*What you should do*. Return all lines of the records that contain the word "shown".

------------------------------------

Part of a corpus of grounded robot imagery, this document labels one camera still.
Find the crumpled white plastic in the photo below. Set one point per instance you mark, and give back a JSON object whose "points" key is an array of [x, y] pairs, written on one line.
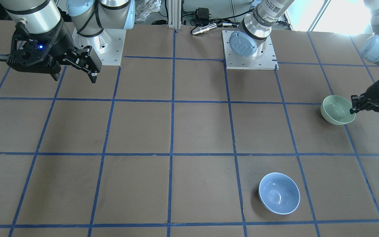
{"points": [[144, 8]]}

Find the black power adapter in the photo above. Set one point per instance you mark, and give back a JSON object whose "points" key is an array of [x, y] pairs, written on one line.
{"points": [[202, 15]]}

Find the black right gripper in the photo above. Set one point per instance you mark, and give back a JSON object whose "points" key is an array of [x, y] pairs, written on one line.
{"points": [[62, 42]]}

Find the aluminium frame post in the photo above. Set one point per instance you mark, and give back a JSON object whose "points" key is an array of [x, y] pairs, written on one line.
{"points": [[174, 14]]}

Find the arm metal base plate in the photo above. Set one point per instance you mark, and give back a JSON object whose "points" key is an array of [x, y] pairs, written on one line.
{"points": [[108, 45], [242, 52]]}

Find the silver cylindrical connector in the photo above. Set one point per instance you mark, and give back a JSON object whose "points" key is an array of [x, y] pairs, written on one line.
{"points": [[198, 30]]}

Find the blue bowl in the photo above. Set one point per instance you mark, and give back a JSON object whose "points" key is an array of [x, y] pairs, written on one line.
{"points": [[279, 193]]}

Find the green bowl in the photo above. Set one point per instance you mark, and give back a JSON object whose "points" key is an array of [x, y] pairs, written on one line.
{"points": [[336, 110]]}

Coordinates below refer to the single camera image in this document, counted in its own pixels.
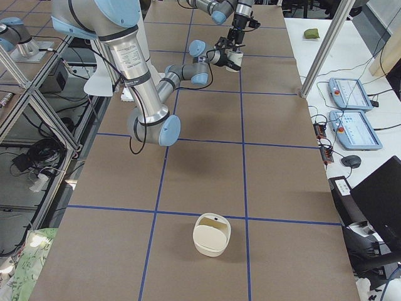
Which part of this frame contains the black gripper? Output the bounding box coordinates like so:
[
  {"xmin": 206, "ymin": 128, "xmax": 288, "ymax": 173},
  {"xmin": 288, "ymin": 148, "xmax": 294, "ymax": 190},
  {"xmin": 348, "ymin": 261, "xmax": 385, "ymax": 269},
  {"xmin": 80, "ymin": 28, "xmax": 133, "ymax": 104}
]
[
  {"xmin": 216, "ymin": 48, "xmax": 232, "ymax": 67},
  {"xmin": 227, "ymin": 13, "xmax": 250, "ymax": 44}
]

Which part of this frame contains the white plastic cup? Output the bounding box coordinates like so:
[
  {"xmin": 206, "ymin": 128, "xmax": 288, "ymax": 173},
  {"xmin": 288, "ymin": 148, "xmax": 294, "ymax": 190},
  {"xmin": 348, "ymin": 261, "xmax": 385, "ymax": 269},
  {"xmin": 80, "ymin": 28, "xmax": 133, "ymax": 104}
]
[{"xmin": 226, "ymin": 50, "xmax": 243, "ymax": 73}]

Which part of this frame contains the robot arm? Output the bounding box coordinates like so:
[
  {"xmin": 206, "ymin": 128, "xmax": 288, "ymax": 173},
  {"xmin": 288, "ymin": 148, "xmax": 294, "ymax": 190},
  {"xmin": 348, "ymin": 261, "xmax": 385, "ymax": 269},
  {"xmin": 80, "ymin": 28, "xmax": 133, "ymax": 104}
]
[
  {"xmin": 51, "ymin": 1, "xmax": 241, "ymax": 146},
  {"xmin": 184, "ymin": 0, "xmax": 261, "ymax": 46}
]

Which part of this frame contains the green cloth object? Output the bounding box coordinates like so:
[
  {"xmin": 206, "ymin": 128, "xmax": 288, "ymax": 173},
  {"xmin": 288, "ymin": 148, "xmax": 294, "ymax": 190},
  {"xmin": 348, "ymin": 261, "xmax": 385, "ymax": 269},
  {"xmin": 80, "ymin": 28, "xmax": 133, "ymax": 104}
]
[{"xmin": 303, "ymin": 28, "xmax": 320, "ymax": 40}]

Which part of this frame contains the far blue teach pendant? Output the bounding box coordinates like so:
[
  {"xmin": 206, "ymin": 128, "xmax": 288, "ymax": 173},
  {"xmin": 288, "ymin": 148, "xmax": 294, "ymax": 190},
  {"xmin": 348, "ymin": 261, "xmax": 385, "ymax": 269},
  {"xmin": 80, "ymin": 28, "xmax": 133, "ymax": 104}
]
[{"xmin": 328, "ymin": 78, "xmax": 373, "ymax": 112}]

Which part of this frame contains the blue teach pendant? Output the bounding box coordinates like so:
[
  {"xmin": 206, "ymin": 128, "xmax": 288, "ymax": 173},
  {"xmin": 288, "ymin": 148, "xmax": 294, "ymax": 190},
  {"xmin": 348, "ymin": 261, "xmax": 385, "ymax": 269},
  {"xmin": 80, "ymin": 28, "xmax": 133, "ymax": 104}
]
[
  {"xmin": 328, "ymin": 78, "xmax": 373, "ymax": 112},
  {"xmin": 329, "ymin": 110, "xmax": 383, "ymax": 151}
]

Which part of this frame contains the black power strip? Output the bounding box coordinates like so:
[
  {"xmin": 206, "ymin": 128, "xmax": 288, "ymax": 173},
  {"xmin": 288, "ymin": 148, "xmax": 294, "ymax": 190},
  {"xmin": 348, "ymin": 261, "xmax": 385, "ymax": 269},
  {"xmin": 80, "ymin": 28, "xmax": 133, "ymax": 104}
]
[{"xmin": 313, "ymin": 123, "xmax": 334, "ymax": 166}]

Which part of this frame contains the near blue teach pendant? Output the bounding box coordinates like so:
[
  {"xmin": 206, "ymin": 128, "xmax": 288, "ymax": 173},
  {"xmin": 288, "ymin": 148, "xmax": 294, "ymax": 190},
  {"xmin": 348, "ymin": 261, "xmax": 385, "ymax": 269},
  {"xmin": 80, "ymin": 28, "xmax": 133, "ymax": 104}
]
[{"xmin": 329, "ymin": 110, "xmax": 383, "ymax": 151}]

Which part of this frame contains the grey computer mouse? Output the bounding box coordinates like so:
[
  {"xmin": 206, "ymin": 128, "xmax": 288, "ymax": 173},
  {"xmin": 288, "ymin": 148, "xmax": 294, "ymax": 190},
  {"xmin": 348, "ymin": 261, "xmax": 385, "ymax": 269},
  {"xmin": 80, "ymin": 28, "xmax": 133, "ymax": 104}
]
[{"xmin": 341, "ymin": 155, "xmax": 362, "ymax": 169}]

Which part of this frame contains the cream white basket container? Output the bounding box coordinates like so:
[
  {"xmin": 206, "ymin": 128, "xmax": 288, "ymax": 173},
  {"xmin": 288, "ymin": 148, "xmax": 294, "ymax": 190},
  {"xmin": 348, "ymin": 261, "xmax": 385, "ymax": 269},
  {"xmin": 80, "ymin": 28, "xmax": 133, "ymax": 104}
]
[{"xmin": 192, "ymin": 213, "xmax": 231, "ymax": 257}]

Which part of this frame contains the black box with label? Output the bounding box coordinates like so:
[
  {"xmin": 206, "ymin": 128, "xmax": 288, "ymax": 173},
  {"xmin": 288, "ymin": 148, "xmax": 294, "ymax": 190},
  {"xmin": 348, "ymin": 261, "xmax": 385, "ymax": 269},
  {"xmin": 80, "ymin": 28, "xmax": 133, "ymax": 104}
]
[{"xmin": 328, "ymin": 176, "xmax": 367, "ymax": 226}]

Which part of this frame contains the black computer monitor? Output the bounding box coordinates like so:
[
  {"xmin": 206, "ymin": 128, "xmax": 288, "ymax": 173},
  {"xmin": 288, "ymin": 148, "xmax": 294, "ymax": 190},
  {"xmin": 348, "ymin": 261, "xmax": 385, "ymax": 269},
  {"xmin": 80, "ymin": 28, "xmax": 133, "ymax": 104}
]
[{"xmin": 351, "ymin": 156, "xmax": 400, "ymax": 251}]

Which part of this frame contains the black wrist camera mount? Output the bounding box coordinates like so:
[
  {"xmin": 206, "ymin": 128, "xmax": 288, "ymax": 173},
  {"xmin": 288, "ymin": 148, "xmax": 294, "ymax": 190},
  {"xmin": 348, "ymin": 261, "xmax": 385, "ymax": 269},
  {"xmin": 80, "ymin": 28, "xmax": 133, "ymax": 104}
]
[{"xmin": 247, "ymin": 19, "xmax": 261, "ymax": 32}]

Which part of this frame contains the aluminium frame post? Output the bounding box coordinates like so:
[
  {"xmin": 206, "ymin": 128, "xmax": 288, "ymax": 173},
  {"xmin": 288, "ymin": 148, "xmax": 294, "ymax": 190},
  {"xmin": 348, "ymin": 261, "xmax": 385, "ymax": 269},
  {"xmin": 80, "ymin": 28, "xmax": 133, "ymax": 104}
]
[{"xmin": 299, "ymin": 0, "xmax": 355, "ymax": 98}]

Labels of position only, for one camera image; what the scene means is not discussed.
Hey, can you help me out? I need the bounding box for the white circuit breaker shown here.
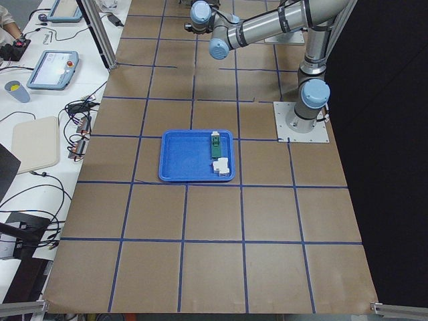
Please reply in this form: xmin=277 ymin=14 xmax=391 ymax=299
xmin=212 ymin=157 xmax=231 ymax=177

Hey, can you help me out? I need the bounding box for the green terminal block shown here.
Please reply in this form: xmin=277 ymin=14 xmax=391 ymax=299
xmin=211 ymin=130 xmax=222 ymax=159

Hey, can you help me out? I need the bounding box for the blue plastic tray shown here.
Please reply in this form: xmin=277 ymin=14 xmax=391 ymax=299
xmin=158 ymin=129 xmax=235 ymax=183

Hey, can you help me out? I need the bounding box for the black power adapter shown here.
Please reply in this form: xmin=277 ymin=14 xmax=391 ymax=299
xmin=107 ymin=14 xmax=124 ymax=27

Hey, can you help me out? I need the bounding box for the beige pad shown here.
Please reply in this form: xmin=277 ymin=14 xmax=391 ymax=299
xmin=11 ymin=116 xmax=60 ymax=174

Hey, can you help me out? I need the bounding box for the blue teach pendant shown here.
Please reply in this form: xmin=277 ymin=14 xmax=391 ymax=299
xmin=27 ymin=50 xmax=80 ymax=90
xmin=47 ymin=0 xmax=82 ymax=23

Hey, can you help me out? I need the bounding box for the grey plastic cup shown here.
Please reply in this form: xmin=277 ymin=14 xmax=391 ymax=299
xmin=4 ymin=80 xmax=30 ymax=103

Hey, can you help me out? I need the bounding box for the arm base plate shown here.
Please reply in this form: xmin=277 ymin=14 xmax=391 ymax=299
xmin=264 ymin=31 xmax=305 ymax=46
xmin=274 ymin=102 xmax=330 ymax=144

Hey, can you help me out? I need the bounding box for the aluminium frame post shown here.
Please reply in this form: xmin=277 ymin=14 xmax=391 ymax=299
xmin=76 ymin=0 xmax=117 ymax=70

------------------------------------

*Solved problem*.
Hey, can you help me out? I need the bounding box for the white circuit breaker shown here.
Hey, can you help me out? I need the bounding box for the green terminal block shown here.
Hey, can you help me out? I need the bounding box for the blue plastic tray shown here.
Hey, can you help me out? I need the bounding box for the black power adapter shown here.
Hey, can you help me out? I need the bounding box for the beige pad shown here.
Hey, can you help me out? I need the bounding box for the blue teach pendant shown here.
Hey, can you help me out? I need the bounding box for the grey plastic cup shown here.
Hey, can you help me out? I need the bounding box for the arm base plate shown here.
Hey, can you help me out? I need the bounding box for the aluminium frame post shown here.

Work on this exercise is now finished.